Problem to work on
Using the material that follows, work out how many lines include the word "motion". Your answer should be that number only.

Dataset section
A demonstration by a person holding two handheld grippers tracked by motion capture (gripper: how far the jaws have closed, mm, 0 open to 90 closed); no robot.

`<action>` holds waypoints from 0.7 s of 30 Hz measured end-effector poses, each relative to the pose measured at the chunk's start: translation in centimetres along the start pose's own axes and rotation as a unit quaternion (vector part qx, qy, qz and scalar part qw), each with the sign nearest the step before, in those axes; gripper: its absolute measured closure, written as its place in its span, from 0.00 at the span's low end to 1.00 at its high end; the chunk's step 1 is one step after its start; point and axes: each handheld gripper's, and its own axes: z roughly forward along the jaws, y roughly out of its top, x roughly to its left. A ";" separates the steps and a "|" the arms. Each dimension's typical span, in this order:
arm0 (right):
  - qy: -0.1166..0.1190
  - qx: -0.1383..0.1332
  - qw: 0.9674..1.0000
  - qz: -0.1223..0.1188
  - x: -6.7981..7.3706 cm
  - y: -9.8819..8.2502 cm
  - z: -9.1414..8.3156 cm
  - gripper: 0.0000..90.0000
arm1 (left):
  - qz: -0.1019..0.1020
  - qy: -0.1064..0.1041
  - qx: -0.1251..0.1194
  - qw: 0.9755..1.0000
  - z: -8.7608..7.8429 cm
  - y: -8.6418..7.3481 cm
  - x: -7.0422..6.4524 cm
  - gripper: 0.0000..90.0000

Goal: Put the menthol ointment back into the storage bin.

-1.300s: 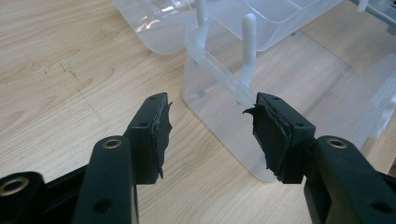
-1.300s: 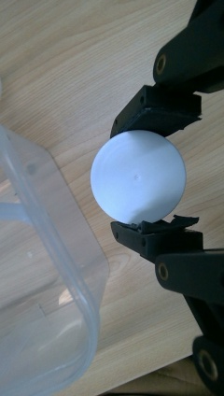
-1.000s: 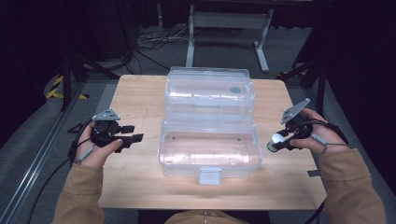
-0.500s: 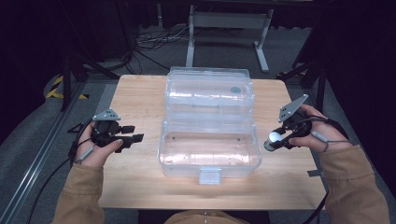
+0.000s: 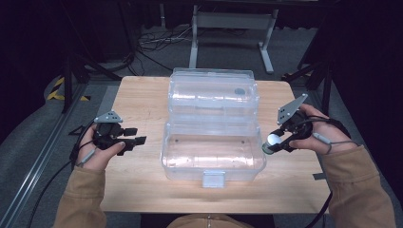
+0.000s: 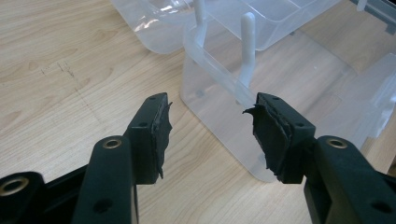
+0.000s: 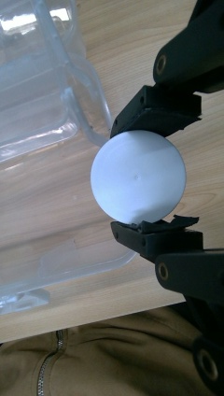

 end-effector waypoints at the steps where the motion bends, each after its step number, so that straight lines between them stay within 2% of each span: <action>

Your solution
2